Please repeat the lines below exactly. Begin with the line containing "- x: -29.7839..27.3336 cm" and go on through the line containing "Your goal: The".
* * * * *
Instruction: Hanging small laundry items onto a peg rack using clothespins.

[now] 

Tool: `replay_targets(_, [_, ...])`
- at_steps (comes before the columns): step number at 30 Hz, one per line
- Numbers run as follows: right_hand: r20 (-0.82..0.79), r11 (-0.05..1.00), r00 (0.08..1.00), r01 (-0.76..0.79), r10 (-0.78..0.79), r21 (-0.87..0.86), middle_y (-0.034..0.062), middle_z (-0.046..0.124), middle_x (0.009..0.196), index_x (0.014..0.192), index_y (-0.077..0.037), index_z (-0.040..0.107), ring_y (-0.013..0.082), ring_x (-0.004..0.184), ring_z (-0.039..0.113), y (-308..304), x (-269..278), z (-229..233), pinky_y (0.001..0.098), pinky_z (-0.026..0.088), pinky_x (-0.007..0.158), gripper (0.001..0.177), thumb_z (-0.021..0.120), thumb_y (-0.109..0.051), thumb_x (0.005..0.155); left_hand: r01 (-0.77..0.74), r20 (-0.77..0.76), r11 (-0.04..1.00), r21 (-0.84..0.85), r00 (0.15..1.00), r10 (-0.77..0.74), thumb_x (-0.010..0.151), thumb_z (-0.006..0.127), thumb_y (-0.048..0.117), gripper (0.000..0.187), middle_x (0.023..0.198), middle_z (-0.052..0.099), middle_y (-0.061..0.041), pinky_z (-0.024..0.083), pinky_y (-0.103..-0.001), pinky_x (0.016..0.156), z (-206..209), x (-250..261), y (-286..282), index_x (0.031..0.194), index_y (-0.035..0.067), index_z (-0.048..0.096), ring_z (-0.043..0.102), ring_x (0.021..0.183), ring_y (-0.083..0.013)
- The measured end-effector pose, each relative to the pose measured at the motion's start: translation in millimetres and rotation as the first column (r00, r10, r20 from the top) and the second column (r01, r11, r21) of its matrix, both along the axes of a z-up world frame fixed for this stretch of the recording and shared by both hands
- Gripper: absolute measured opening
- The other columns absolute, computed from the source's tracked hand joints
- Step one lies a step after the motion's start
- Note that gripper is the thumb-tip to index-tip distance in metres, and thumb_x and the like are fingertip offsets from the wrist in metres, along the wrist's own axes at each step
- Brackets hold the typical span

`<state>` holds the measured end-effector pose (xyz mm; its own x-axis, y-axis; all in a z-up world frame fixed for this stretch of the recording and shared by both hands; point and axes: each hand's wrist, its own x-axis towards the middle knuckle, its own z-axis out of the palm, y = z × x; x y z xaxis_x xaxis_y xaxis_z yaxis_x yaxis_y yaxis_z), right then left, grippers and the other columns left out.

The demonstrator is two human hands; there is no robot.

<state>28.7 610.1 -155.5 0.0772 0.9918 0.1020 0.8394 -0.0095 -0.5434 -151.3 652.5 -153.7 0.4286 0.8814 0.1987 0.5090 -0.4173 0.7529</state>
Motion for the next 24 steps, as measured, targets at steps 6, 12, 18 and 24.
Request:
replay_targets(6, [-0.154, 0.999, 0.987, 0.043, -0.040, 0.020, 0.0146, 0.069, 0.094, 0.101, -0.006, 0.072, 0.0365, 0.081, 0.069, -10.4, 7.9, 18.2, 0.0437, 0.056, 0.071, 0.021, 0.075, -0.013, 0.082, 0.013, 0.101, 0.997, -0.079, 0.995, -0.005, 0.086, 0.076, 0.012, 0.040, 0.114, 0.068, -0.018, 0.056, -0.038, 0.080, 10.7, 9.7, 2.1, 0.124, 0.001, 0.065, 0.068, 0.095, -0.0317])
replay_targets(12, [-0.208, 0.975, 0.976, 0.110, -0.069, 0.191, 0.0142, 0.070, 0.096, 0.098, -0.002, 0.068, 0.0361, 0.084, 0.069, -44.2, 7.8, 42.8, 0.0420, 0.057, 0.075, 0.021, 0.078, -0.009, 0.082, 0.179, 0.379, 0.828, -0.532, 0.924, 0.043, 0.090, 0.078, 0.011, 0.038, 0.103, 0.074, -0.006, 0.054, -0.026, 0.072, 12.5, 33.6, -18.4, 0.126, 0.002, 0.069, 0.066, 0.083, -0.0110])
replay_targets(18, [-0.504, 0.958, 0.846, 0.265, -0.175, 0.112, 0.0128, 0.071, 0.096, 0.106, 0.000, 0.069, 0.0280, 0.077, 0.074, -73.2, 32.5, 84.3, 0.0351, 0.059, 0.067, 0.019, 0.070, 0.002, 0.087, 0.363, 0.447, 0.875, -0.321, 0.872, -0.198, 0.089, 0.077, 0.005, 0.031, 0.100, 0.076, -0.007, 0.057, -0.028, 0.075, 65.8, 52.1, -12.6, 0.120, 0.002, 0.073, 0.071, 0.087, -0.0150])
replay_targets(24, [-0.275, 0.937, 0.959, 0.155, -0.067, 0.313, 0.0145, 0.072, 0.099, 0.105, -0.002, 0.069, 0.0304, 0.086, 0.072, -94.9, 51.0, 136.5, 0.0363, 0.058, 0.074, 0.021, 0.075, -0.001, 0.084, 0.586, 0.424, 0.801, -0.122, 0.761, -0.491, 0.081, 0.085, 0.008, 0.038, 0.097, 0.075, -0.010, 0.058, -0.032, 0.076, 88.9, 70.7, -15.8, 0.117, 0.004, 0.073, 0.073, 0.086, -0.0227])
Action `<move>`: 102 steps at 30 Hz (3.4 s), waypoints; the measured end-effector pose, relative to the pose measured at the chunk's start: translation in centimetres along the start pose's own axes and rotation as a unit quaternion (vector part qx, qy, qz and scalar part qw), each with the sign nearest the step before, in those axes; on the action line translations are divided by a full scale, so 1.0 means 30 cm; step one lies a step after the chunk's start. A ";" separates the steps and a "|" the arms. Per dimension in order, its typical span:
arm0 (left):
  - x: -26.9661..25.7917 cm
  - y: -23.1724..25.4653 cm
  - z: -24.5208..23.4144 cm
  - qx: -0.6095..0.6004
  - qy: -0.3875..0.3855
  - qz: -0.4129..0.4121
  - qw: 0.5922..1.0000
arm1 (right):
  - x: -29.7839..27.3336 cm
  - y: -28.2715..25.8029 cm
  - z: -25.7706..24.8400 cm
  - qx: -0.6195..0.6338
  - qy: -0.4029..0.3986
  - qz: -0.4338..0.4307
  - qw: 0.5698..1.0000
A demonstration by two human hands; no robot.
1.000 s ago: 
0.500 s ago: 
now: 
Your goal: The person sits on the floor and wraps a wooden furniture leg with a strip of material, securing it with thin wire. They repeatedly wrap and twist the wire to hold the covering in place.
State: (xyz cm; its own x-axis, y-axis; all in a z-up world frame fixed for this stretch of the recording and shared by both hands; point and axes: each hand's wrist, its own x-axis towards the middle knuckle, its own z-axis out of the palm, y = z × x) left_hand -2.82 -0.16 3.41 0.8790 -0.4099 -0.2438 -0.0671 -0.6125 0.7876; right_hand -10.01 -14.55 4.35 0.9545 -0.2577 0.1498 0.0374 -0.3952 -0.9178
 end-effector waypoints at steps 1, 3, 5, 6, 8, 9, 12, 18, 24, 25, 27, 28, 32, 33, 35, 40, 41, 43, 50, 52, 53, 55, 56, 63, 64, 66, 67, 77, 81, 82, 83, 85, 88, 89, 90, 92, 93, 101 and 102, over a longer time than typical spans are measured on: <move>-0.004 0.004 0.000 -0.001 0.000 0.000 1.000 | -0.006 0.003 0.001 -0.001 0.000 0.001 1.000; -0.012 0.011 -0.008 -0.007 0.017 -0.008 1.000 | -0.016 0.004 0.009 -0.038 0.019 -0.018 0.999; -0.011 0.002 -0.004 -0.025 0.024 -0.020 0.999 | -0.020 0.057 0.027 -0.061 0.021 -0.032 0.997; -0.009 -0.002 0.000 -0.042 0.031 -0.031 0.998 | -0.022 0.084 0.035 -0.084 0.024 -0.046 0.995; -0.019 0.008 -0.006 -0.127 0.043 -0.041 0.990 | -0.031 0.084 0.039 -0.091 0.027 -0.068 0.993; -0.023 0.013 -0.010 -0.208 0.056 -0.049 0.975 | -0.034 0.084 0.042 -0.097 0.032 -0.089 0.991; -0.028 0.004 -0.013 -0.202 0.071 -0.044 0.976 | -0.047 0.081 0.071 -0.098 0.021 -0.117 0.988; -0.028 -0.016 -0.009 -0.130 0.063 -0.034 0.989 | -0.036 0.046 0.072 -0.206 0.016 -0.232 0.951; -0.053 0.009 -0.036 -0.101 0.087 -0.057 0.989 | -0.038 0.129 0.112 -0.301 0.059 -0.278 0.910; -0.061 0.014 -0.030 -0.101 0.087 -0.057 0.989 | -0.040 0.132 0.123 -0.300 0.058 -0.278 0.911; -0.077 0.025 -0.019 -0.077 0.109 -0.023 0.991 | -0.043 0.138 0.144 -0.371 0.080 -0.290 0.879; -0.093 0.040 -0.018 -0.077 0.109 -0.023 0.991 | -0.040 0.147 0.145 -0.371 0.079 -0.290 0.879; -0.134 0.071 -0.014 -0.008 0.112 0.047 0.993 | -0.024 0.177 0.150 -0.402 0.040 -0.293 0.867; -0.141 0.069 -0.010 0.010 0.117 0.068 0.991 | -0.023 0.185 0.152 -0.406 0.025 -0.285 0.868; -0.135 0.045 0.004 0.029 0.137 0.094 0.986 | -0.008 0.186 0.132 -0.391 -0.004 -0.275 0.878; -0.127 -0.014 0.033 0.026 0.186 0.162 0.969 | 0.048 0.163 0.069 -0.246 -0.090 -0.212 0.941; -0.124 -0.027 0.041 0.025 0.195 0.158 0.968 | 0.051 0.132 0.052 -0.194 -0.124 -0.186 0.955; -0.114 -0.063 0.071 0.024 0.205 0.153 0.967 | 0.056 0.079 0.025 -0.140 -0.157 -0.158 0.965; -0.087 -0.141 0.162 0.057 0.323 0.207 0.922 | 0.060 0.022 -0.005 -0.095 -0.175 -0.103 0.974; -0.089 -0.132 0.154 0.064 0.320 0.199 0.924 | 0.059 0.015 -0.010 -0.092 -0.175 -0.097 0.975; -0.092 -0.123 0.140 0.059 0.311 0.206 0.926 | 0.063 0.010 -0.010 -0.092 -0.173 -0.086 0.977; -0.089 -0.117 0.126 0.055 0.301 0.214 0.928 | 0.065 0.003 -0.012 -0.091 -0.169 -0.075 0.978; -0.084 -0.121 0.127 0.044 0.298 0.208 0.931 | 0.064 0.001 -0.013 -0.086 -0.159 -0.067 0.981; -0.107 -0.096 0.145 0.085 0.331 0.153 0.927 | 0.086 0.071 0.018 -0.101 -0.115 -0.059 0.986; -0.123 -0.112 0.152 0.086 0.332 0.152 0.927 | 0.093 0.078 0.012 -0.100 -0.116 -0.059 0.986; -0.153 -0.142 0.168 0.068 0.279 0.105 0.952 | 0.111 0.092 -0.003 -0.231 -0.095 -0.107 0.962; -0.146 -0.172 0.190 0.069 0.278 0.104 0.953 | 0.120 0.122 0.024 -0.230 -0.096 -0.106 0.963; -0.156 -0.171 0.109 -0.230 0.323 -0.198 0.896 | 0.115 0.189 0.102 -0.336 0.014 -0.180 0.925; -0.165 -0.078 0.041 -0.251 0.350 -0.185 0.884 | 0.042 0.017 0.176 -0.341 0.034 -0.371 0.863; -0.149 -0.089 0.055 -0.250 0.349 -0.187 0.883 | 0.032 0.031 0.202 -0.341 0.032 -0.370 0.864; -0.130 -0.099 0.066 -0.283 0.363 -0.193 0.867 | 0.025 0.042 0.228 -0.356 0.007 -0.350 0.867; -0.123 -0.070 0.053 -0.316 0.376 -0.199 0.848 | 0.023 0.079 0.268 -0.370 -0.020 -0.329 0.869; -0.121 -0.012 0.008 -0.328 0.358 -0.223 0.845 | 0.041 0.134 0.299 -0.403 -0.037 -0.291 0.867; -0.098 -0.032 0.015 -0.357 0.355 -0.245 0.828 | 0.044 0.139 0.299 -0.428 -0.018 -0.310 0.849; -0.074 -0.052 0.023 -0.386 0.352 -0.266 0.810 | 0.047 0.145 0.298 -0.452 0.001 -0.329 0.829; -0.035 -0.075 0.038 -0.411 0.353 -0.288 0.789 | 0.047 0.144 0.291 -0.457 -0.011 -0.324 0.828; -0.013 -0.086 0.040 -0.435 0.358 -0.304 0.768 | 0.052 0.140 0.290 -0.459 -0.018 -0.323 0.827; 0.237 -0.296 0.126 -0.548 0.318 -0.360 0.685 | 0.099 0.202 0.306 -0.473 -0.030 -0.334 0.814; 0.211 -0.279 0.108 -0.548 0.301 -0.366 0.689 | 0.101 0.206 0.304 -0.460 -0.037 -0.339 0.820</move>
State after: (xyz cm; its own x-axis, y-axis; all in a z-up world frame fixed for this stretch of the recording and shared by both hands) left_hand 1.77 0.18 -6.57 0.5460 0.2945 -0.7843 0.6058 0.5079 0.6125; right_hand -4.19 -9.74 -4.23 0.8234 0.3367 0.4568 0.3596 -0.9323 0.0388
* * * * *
#### Answer for the task
  - x: -29.7839..27.3336 cm
  - y: -28.2715..25.8029 cm
  - z: -25.7706..24.8400 cm
  - qx: -0.6195..0.6338
  - qy: -0.4029..0.3986
  - qz: -0.4338..0.4307
  - qw: 0.5698..1.0000
A demonstration by two human hands; no robot.
1.000 s ago: 
0.500 s ago: 
now: 
Your goal: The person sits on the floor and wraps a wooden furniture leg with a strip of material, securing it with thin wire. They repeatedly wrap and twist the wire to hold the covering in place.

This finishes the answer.